Please retype the data in full and exactly; the pictures are not part of the copy.

*** Opening of Recorded information ***

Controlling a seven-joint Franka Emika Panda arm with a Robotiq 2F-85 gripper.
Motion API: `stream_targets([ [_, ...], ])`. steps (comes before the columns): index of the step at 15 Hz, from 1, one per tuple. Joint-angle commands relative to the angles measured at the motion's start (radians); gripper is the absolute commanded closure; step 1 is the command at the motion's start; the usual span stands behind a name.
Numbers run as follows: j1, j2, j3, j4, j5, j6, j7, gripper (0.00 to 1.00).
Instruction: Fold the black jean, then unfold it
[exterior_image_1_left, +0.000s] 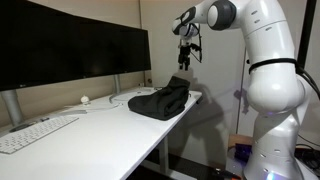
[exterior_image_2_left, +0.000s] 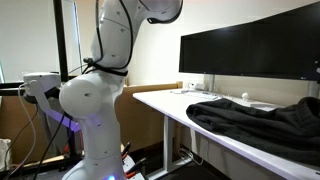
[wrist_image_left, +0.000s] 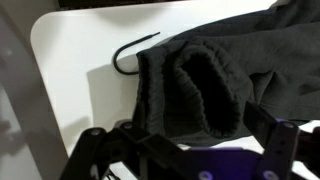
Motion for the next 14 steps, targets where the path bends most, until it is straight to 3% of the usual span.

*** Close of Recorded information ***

* _Finished exercise_
Controlling a seven-joint Franka Emika Panda arm with a Robotiq 2F-85 gripper.
Motion API: `stream_targets([ [_, ...], ])`. steps (comes before the columns): index of the step at 15 Hz, from 1, one per tuple. Joint-angle commands relative to the angles measured at the motion's start (radians); gripper is the absolute commanded closure; step 1 is the command at the motion's start; the usual span stands behind a name.
Numbers run as follows: j1, j2, j3, j4, j5, j6, j7, gripper (0.00 to 1.00).
Instruction: Fold the black jean, then unfold it
[exterior_image_1_left, +0.000s] 
[exterior_image_2_left, +0.000s] 
[wrist_image_left, +0.000s] 
Motion for the next 14 steps, targets where the path bends most, until it is straight to 3% of the usual span.

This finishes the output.